Walsh believes the courts take too light an approach to young offenders.

"The worst that seems to happen is that they have a curfew imposed on them. Often they come from a dysfunctional family and the family's been the cause of the problem - then they're asked to be the solution. The message they get is that they can act up with impunity.

"Unfortunately you're getting some very hard-core criminals under 16.

They know about Section 14 on unreasonable search and seizure and they'll quote it to you. I think we should have a bill of responsibilities."

One of the problems is that knives are as close as a kitchen drawer. Mix easy access with drugs or alcohol, and an argument can easily escalate to an assault, or worse. Shashikant Prema, the dairy owner attacked by a teenager, believes young people need to be taught "the basic difference between right and wrong".

"If the Government is introducing education measures and tougher sentencing that's good.
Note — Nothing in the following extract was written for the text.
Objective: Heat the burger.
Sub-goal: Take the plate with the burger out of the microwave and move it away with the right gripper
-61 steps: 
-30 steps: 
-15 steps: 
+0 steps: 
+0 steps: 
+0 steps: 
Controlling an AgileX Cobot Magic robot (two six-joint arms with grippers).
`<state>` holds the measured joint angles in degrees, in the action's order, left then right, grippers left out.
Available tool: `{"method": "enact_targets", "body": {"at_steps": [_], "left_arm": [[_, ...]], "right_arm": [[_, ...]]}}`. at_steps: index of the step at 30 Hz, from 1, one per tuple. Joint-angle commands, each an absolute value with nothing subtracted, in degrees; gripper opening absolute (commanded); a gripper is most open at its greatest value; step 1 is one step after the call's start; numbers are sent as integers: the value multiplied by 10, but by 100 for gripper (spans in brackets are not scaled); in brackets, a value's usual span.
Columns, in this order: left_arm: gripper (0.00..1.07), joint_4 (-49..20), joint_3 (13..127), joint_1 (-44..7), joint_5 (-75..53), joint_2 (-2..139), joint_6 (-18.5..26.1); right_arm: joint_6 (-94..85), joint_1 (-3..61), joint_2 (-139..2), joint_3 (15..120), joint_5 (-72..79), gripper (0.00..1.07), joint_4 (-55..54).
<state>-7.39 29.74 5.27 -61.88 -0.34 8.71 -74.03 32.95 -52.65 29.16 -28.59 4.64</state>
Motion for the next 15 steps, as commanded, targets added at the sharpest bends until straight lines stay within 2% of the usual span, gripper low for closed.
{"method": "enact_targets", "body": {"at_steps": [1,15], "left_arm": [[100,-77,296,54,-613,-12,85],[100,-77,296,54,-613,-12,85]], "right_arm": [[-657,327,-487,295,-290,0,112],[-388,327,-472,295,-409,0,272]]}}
It's a start. But parents have to take responsibility, too."

For Jodie Harman, the hardest lesson was seeing how her 6-year-old son, Lachlan, reacted to the attack on his older brother.
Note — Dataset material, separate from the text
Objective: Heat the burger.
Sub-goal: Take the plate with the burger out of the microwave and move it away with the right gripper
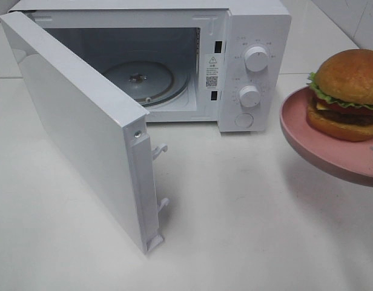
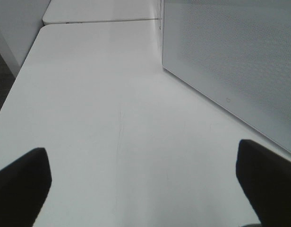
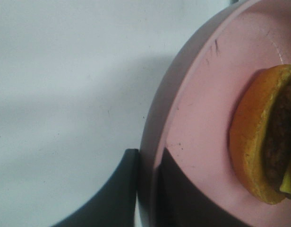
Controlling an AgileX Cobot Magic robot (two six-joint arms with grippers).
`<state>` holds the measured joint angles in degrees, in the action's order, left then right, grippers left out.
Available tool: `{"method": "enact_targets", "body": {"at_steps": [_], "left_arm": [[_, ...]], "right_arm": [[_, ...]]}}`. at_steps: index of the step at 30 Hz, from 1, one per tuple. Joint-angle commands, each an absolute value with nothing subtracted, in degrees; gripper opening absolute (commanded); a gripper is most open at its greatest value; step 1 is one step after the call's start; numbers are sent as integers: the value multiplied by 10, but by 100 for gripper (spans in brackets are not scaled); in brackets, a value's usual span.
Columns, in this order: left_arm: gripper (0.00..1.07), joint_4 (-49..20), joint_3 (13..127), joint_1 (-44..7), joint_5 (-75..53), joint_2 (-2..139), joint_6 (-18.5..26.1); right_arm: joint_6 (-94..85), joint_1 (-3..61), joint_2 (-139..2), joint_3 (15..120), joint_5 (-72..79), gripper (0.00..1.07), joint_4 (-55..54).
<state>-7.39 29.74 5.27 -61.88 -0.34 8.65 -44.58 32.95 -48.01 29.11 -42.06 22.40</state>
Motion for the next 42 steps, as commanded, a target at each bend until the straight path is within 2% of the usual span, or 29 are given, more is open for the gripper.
{"method": "enact_targets", "body": {"at_steps": [1,23,37,39,42], "left_arm": [[100,-77,296,54,-613,-12,85],[100,-77,296,54,-613,-12,85],[100,-77,296,54,-613,-12,85],[100,-77,296,54,-613,-12,85],[100,-77,296,54,-613,-12,85]], "right_arm": [[-371,327,-472,295,-415,0,279],[20,327,-472,295,-550,0,427],[209,327,-489,286,-626,0,484],[292,327,-504,282,-632,0,486],[327,327,-520,281,-630,0,486]]}}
"We have always brought the kids up that hitting and violence is bad," she says. "But after the attack on Marshall,
kids in the area couldn't stop talking about it and made Marshall out to be a bit of a hero. Lachlan thought that was 'cool'.

"We had to tell him it wasn't. That it was terrible and really bad. But this is a good example of how young children can have their thinking affected so much by other people. And that's really scary."

-additional reporting Jane Phare.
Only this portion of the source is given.